Britt with her finished plantains.

You can eat them plain or with Kethcup. Noah love, love, loves them and screams "dan tain, dan tain" until he gets his plate filled, then he starts hollering for the bep-up.

Sunday, March 26, 2006

All things are relative

This is our Port au Prince Church - It is called Port au Prince Fellowship. We have never been happier to drive two hours anywhere in our lives. We all look forward to going.

It is worth the drive! Today our pastor preached on walking out your faith. Focusing on heros of faith, using examples like the Ten Boom's. Asking us all to walk out our faith in the hard times, not just when things are good. It is pretty easy to trust God when things are good, but what about when things are tough? That is where you need to do more than just talk about your faith, you have to live it. It was a great service.

Uncle Rick, we sang your favorite song! We hope when you visit us we can bring you to visit our church too. (hint hint).

After church we were on a mission to find the Domino's Pizza. It might be one of the only things we have seen here that reminds us of "home". When we pulled up we did not see anyone inside but just as we were about to give up they turned on the "Open" sign and everybody cheered.

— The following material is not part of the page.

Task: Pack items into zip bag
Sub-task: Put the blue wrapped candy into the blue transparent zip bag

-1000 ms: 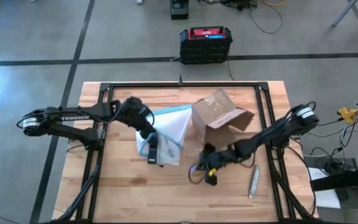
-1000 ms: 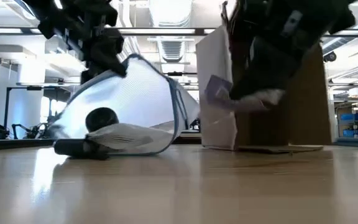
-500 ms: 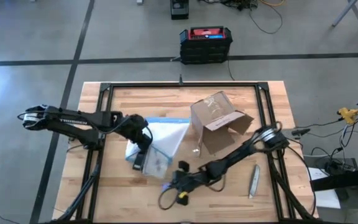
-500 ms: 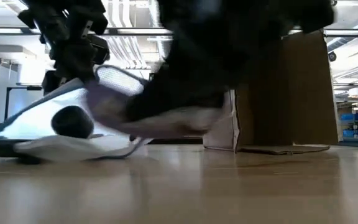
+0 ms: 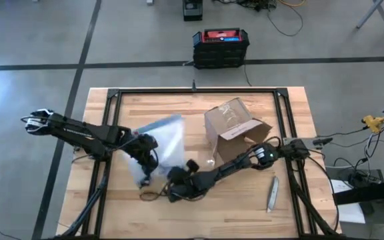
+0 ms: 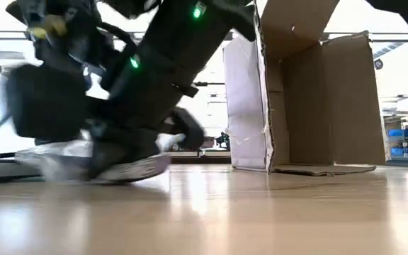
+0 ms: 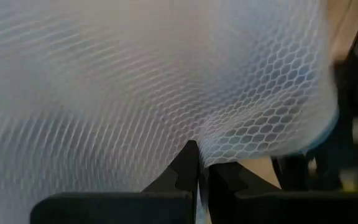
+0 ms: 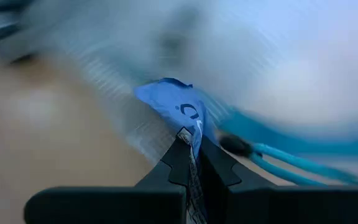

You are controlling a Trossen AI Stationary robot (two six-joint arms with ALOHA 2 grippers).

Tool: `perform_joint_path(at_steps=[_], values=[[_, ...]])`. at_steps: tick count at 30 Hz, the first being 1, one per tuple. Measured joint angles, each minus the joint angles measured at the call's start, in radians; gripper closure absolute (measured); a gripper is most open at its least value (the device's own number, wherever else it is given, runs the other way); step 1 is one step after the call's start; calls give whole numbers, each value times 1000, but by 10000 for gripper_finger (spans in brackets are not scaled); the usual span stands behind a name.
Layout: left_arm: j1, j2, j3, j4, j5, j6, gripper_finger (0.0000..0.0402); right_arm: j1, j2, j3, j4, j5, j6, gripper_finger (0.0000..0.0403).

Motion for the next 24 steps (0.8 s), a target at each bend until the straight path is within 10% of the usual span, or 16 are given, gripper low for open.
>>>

We drove through this "market" to find our pizza.

The most average food in America becomes the greatest food on the face of the earth in Haiti. We looked like a bunch of vultures while we devoured our pizza. It was a really fun treat.

We have found that there are not many ways to spend money here. You basically need groceries, and then an occasional trip to the beach or Domino's ... but there is no option for mismanaging funds because there are not hundreds of stores, restaurants and entertainment venues begging for your dollars.

We think it is mainly a very refreshing thing. It is easy to be wise with your money and make responsible decisions. The groceries are expensive but because it is the only thing we are buying regularly, it has not too difficult to stick to a budget. God is providing through many awesome and loving people and we are thankful for each of you. We really feel at home now and are so happy to be here serving the Lord. We could not do this without you.

We were invited to celebrate Easter with our friends from church. We are very excited to spend some more time with them and celebrate Christ's resurrection. We are also looking forward to having Easter "American Style" (with a ham).

We hope you had a blessed and refreshing Sunday, and if you ate Domino's Pizza today, just think how much better it would have tasted in the third world. :)

~Troy & Tara

And Lastly-
This is the road that leads to LaDigue. The path you see on the mountain is the path that leads to Petit Bwa. La Digue sits at the bottom of the path. At church today we were referred to as the "village people" most everyone at church lives in or directly surrounding Port au Prince ... which makes us the odd ones out and gave us the nickname "village people".